ArduPilot / SiK

Tools and firmware for the Si1000
BSD 2-Clause "Simplified" License
284 stars 232 forks source link

Golay codec optimisation for space and speed (esp. decoding) #16

Closed tomscii closed 10 years ago

tomscii commented 10 years ago

The Golay23 codec in SiK/radio could use some optimisations. An improved version is proposed in this commit. Changes to the upstream version, with observations motivating those changes, are outlined below.

  1. Code table width

The tables used for encoding and decoding are 32 bits wide, which is a complete waste of ROM space. We are only interested in recovering the 12-bit payload data -- we don't really care about whether errors that fall into the parity symbol part of the codeword get corrected or not. We throw that part away anyway.

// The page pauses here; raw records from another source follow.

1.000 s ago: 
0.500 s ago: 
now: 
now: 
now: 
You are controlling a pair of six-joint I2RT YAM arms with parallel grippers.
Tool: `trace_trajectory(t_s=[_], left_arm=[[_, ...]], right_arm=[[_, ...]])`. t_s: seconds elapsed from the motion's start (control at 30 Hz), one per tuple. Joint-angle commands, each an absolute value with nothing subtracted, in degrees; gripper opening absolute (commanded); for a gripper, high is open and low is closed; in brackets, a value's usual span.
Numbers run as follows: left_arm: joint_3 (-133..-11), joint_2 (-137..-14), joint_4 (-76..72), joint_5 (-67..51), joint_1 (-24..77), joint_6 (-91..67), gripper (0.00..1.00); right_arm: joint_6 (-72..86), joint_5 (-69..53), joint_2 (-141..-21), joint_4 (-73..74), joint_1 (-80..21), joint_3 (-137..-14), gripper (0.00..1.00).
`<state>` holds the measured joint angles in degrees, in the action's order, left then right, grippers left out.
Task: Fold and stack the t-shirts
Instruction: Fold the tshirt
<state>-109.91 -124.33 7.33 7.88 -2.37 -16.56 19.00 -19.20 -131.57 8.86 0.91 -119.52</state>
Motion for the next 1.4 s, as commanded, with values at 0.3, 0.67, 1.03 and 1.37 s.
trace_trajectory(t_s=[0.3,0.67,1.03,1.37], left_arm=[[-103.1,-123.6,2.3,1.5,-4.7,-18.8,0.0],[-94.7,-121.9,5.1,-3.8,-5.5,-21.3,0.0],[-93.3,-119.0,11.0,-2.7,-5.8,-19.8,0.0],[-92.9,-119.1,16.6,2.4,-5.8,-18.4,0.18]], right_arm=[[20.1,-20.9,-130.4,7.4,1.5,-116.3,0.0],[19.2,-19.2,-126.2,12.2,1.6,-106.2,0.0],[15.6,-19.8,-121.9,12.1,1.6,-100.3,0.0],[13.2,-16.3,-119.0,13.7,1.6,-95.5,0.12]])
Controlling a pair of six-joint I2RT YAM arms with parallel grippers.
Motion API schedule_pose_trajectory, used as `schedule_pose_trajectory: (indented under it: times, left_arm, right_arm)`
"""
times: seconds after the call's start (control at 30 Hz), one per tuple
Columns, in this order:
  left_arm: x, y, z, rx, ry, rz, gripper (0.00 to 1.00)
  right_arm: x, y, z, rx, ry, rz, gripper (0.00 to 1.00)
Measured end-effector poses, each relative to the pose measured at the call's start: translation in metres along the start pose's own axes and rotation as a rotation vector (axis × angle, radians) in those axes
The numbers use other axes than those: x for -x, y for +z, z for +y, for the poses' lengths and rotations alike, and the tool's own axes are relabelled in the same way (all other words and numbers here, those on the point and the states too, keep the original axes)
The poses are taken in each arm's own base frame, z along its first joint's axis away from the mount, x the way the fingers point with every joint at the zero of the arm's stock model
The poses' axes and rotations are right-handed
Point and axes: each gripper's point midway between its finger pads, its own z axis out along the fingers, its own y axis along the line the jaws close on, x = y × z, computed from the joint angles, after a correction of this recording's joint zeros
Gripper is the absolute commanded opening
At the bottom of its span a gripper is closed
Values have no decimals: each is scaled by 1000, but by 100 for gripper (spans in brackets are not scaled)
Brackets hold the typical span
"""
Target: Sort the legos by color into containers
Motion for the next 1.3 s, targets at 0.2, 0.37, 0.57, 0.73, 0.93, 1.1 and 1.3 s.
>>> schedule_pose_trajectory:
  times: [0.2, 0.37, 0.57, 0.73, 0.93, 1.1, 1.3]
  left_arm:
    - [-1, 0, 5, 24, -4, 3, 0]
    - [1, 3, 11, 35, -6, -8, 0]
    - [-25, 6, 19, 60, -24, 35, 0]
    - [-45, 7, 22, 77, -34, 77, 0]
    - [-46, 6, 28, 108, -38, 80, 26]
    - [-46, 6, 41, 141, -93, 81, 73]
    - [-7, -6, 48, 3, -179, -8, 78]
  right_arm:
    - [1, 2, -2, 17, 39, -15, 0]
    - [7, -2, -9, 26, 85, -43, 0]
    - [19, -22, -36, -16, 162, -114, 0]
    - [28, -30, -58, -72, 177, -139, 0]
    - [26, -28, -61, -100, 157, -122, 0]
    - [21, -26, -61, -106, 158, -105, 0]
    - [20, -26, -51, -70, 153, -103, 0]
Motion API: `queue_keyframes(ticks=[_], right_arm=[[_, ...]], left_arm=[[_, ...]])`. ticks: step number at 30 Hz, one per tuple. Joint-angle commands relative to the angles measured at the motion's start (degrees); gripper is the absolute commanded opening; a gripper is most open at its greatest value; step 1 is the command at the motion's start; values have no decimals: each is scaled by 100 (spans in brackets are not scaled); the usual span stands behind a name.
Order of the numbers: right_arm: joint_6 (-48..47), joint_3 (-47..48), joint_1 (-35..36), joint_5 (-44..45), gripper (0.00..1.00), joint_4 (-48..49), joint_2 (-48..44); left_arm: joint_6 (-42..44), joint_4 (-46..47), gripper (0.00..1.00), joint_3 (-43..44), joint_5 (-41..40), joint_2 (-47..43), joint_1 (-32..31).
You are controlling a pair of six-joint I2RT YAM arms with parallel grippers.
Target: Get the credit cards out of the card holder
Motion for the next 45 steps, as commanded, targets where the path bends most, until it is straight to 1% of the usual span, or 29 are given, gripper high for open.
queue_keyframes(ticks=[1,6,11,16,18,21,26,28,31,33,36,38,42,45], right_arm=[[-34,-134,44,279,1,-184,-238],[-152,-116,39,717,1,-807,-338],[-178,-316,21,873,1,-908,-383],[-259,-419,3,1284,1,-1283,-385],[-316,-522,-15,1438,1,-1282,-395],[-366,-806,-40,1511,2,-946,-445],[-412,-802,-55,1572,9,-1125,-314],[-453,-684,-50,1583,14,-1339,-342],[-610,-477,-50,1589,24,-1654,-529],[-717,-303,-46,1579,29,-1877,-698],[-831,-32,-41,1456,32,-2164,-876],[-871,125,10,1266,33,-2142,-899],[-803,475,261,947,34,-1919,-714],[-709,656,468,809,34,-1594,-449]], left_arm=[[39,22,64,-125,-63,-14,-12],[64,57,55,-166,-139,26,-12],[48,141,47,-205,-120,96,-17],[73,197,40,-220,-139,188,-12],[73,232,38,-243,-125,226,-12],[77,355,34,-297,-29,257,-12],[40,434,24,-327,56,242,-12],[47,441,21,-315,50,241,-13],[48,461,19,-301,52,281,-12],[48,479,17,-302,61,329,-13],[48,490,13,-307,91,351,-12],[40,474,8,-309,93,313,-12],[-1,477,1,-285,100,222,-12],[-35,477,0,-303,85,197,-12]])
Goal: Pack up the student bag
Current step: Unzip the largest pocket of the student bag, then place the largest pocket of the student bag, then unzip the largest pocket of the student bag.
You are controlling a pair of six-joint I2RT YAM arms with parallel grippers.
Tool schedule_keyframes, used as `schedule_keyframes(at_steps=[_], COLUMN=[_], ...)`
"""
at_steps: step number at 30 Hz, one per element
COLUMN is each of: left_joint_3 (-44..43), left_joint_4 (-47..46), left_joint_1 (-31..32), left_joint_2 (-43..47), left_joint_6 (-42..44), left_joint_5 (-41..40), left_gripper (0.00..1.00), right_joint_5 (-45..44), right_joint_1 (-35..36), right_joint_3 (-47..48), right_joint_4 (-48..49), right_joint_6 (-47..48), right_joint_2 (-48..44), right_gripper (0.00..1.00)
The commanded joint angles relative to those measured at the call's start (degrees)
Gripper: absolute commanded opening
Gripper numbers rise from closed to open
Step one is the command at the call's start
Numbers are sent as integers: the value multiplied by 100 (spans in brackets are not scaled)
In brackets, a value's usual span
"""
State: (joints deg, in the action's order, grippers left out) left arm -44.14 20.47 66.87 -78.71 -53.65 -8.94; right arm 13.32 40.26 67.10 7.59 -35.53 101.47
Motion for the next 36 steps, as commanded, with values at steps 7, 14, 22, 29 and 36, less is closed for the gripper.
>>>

So only 11 bits of the encoder table are significant to us -- 11 bits is the width of the syndrome that, combined with our 12-bit payload, will form the 23 bits of the Golay23 codeword. For easy storage, we store these values in a 16 bit wide table. The table still contains 4096 values, but requires half the storage space.

Naturally, the decoder table also can be restricted to the meaningful part. In this case, the table contains the error correction lookup values of which 12 bits are useful -- the width of our payload we wish to correct. For easy storage, we store these also in a 16 bit wide table. The table still contains 2048 values, but requires half the storage space.

  1. Decoding algorithm

That was trivial, you might say. Now comes the interesting part. The decoding of Golay23 codewords can be done in much less work compared to the existing implementation. Specifically, the whole syndrome calculation function is redundant. Why calculate the syndrome on the spot each time, when it is already stored in a table?

Realise that the encoder table is nothing but precomputed values of the syndrome for all possible payload values. The encoding operation is in fact nothing more but a lookup to obtain the syndrome value corresponding to the payload at hand, and appending it to obtain the encoded codeword. The exact same operation is usable to obtain the syndrome when decoding. The difference, of course, is that the received payload (the part of the received codeword that is the payload) may contain some bit errors. Nevertheless, we look it up in the encoder table to obtain the syndrome corresponding to that payload, were it the real payload that was sent (and if there is no error, it is).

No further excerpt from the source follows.